* **What is required**: Repeat all of the data word for word so that only the pictures are missing from the copy.

* **Source data**:

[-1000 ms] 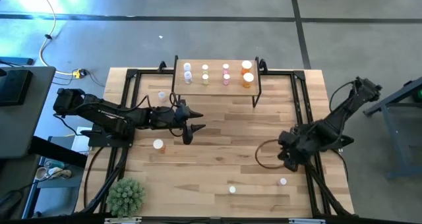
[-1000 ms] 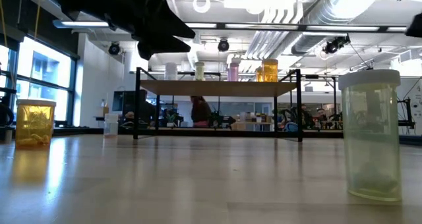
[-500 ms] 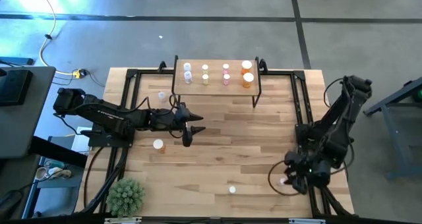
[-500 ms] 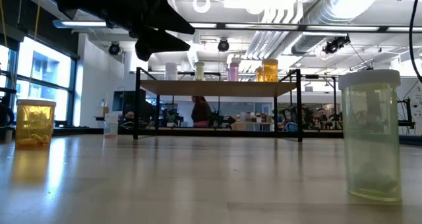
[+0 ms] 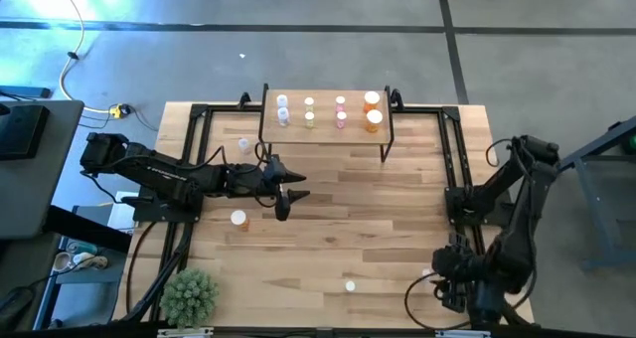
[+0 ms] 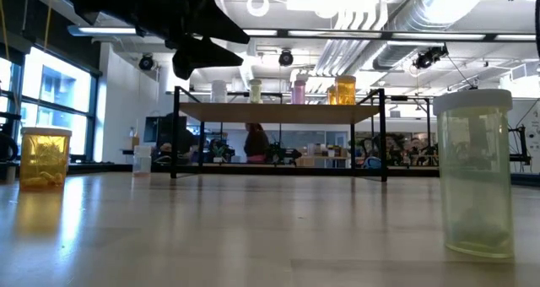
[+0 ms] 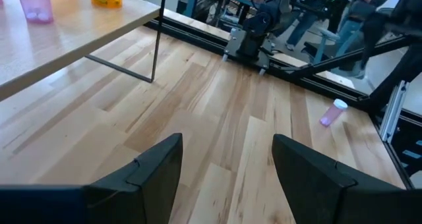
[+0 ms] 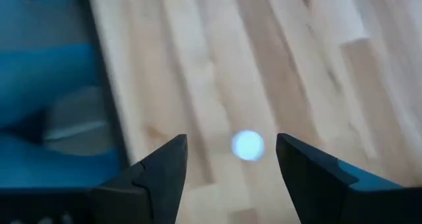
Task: Pick and place medicine bottles onto shelf by color
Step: Put the pink pill bottle on the shelf aligned with the pink bottle
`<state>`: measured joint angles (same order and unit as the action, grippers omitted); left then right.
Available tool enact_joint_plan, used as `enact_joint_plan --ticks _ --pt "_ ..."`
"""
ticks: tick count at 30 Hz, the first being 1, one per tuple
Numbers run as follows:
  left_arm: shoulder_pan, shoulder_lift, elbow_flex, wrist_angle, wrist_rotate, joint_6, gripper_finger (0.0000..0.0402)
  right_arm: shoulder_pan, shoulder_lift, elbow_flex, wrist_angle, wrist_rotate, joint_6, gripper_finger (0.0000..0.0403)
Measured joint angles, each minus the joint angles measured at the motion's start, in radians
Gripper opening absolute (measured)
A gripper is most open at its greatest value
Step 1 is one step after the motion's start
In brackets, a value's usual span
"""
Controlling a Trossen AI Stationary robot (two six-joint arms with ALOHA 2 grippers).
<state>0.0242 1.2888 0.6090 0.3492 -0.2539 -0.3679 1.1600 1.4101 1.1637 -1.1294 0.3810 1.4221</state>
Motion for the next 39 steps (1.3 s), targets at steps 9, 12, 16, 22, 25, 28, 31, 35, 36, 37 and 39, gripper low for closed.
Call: enact_joint_plan --ticks 9,12,16,22,25,28,31,35,36,37,39 --pt "0.000 0.000 0.000 0.000 0.000 0.000 0.0225 0.069 0.131 -0.015 0.025 0.007 0.105 0.0222" --pt "0.000 0.000 0.000 0.000 0.000 0.000 0.0225 0.099 0.155 -0.015 0.024 0.071 0.149 0.0222" --pt "0.000 0.000 0.000 0.000 0.000 0.000 0.0225 0.125 0.199 -0.015 0.014 0.138 0.201 0.0222" --pt "0.000 0.000 0.000 0.000 0.000 0.001 0.0225 0.140 0.284 -0.015 -0.029 0.168 0.287 0.0222" --pt "0.000 0.000 0.000 0.000 0.000 0.003 0.0225 0.143 0.318 -0.015 -0.039 0.169 0.310 0.0222" --pt "0.000 0.000 0.000 0.000 0.000 0.004 0.0225 0.143 0.338 -0.015 -0.042 0.168 0.338 0.0222" --pt "0.000 0.000 0.000 -0.001 0.000 0.004 0.0225 0.143 0.351 -0.015 -0.044 0.168 0.365 0.0222" --pt "0.000 0.000 0.000 -0.007 0.000 0.004 0.0225 0.143 0.377 -0.015 -0.046 0.169 0.387 0.0222" --pt "0.000 0.000 0.000 -0.008 0.000 0.004 0.0225 0.141 0.386 -0.015 -0.049 0.169 0.395 0.0222" --pt "0.000 0.000 0.000 -0.008 0.000 0.004 0.0225 0.141 0.396 -0.015 -0.053 0.168 0.405 0.0222" --pt "0.000 0.000 0.000 -0.008 0.000 0.004 0.0225 0.137 0.413 -0.015 -0.065 0.168 0.423 0.0222"
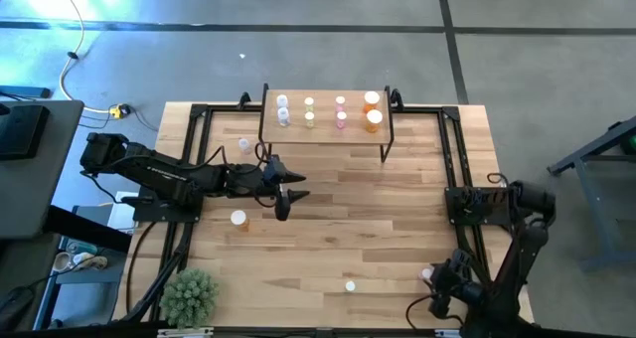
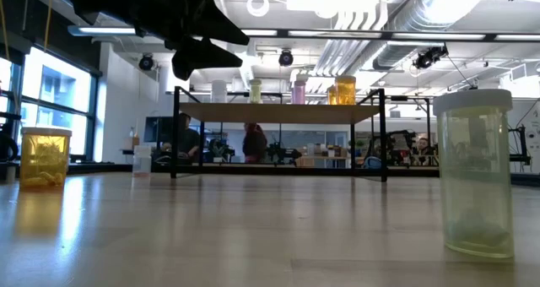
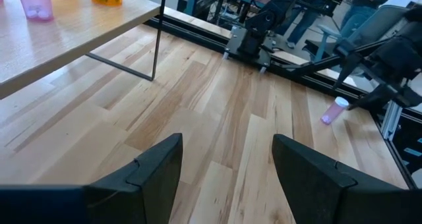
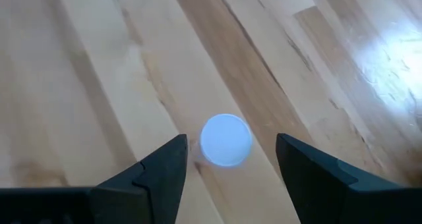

* **Exercise answer**:
[-1000 ms] 
[-1000 ms] 
[-500 ms] 
[-500 ms] 
[+0 ms] 
[+0 ms] 
[+0 ms] 
[+0 ms] 
Task: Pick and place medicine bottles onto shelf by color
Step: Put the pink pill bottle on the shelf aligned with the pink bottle
`<state>`: measured joint angles (same order and unit as the action, grippers omitted); left then right.
Available tool enact_joint_plan, used as `enact_joint_plan --ticks _ --pt "_ ..."`
"""
ticks: tick count at 30 Hz, the first being 1, one per tuple
Numbers run as follows:
  left_arm: shoulder_pan, shoulder_lift, elbow_flex, wrist_angle, wrist_rotate, joint_6, gripper_finger (0.0000..0.0402)
  right_arm: shoulder_pan, shoulder_lift, elbow_flex, wrist_angle, wrist_rotate, joint_6, gripper_finger (0.0000..0.0403)
Measured joint angles, each minus the joint angles measured at the motion's start, in radians
Gripper opening absolute (measured)
A gripper is most open at its greatest value
Step 1 is one step after the motion's start
In brackets, a value's usual span
"""
Controlling a Trossen AI Stationary robot (two six-joint arms with ALOHA 2 grippers).
<state>0.0242 1.2888 0.6090 0.3492 -0.2539 -0.3679 1.1600 1.4101 1.1637 -1.1294 0.3810 1.4221</state>
Motion for the next 39 steps (1.3 s), targets at steps 9, 12, 16, 22, 25, 28, 31, 35, 36, 37 and 39, gripper low for closed.
Call: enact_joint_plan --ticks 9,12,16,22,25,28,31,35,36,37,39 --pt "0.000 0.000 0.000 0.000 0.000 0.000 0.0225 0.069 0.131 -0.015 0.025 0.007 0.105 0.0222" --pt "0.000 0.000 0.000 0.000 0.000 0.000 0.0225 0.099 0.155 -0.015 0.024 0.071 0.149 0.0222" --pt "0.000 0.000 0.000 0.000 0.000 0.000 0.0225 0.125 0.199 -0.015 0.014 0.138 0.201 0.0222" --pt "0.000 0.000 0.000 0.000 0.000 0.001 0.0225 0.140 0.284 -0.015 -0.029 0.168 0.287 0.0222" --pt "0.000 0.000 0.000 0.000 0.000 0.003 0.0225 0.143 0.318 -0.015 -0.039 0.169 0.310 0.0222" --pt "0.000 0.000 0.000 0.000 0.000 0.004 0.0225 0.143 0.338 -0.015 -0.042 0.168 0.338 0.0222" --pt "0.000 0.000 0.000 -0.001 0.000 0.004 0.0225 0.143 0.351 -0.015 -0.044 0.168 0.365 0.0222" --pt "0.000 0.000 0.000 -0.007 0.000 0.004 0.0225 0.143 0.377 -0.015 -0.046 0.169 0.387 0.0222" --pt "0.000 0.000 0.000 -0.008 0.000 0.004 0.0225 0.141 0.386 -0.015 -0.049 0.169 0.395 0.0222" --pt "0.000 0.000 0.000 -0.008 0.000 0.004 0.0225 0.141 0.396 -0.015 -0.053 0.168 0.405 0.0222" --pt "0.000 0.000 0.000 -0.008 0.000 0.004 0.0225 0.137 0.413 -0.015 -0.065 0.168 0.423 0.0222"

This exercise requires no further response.